■ Material provided

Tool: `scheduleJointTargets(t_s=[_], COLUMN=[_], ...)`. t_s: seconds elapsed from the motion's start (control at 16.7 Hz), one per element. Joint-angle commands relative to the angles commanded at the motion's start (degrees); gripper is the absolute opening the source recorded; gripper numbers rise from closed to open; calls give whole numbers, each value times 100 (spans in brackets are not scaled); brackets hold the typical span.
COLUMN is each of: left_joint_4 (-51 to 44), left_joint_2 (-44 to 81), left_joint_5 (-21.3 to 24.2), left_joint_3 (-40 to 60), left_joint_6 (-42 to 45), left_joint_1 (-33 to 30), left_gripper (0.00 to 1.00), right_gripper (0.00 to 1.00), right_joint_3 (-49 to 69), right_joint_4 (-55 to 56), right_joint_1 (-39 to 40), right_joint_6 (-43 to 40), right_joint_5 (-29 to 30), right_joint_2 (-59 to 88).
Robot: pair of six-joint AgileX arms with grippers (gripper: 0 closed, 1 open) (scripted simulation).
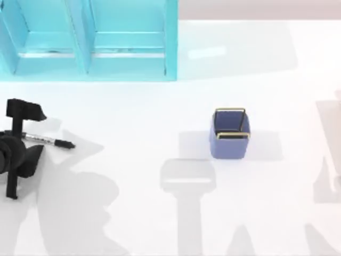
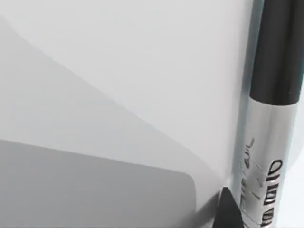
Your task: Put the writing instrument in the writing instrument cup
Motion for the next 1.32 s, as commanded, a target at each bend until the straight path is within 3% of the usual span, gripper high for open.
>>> scheduleJointTargets(t_s=[0.24, 1.02, 1.32], left_joint_4=[18, 18, 18], left_joint_2=[31, 31, 31], left_joint_5=[-7, -7, -7], left_joint_3=[17, 17, 17], left_joint_6=[-7, -7, -7], left_joint_1=[-8, -8, -8], left_gripper=[100, 2, 0], right_gripper=[100, 100, 100], right_joint_3=[0, 0, 0], right_joint_4=[0, 0, 0], right_joint_1=[0, 0, 0], right_joint_6=[0, 0, 0], right_joint_5=[0, 0, 0], right_joint_2=[0, 0, 0])
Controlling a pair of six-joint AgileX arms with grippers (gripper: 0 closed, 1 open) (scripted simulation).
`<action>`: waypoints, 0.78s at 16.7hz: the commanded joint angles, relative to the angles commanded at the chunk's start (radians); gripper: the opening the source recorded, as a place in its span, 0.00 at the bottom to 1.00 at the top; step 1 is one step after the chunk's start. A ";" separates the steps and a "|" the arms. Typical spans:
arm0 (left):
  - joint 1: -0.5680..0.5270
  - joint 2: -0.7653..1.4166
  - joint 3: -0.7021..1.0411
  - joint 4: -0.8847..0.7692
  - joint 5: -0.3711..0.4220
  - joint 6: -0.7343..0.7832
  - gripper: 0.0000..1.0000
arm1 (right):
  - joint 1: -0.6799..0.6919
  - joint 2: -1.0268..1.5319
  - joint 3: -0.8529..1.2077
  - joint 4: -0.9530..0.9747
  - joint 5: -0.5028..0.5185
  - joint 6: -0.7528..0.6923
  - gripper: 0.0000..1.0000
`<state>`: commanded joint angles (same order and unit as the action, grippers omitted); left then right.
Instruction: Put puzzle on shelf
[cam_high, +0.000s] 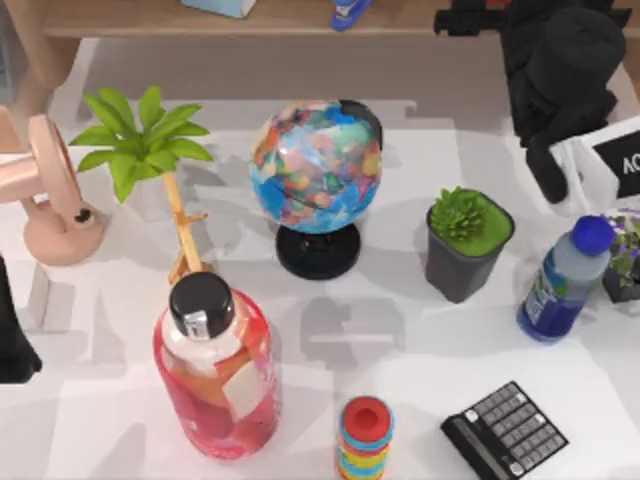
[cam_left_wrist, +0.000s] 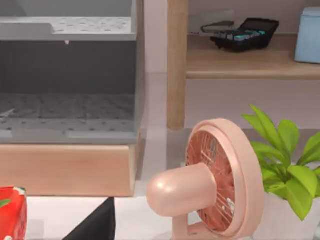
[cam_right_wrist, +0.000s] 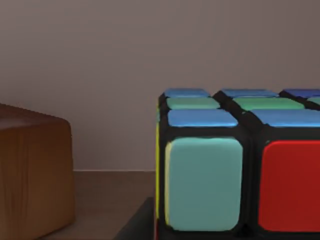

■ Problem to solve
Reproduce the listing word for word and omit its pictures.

■ Response
Tool: `scheduleJointTargets(t_s=[_], COLUMN=[_], ...)`. t_s: seconds elapsed from the motion's start (control at 16.7 Hz), one per element. Joint-angle commands relative to the angles commanded at the motion's start (degrees); gripper is the absolute opening the source recorded; gripper numbers rise from closed to open; calls give whole numbers, each value times 100 (spans in brackets are not scaled); brackets hold the typical span.
COLUMN is each of: left_joint_4 (-51 to 44), left_joint_2 (-44 to 81), left_joint_5 (-21.3 to 24.2), left_joint_3 (-40 to 60), left_joint_6 (-42 to 45), left_joint_1 (-33 to 30), left_gripper (0.00 to 1.00), right_gripper (0.00 to 1.00), right_joint_3 (-49 to 69), right_joint_4 (-55 to 56), right_joint_1 (-39 to 40), right_joint_6 (-43 to 40), right_joint_5 (-29 to 30), right_joint_2 (-59 to 88).
Robot: pair of six-joint AgileX arms with grippers (gripper: 0 closed, 1 open) (scripted simulation).
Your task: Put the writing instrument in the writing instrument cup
Motion for the next 1.32 s, as commanded, a target at each bend until the straight path is within 3% of the usual span, gripper high for open.
>>> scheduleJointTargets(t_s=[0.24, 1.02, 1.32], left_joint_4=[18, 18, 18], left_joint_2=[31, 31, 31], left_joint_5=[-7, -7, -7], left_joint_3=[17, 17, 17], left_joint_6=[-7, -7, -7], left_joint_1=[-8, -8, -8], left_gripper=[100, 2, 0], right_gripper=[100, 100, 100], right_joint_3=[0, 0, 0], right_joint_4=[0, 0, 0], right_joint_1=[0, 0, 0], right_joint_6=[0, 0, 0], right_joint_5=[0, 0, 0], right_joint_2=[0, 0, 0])
Controlling a pair of six-joint AgileX arms with grippers (gripper: 0 closed, 1 open) (scripted simulation).
`<action>`: waypoints, 0.78s at 16.7hz: the commanded joint angles, relative to the angles commanded at the chunk's start (radians); gripper: the opening the source recorded, as a place in its span, 0.00 at the bottom to 1.00 at the top; step 1 is one step after the chunk's start. A ";" separates the steps and a "|" the arms. Typical spans:
arm0 (left):
  - joint 1: -0.5680..0.5270
  - joint 2: -0.7653..1.4166
  - joint 3: -0.7021..1.0411
  - joint 4: -0.8847..0.7692
  - joint 5: -0.3711..0.4220
  - joint 6: -0.7343..0.7832
  - gripper: 0.0000..1.0000
arm1 (right):
  - joint 1: -0.6799..0.6919
  - joint 2: -1.0268..1.5319
  - joint 3: -0.8529..1.2077
  - joint 4: -0.9530..0.9747
  - joint 5: -0.5028..0.5185
  - joint 6: -0.7528..0.6923
  - gripper: 0.0000..1.0000
`<state>`: commanded joint angles (same order and unit as the action, grippers omitted); left then right.
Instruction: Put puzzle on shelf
[cam_high, +0.000s] 
[cam_left_wrist, +0.000s] 
[cam_right_wrist, +0.000s] 

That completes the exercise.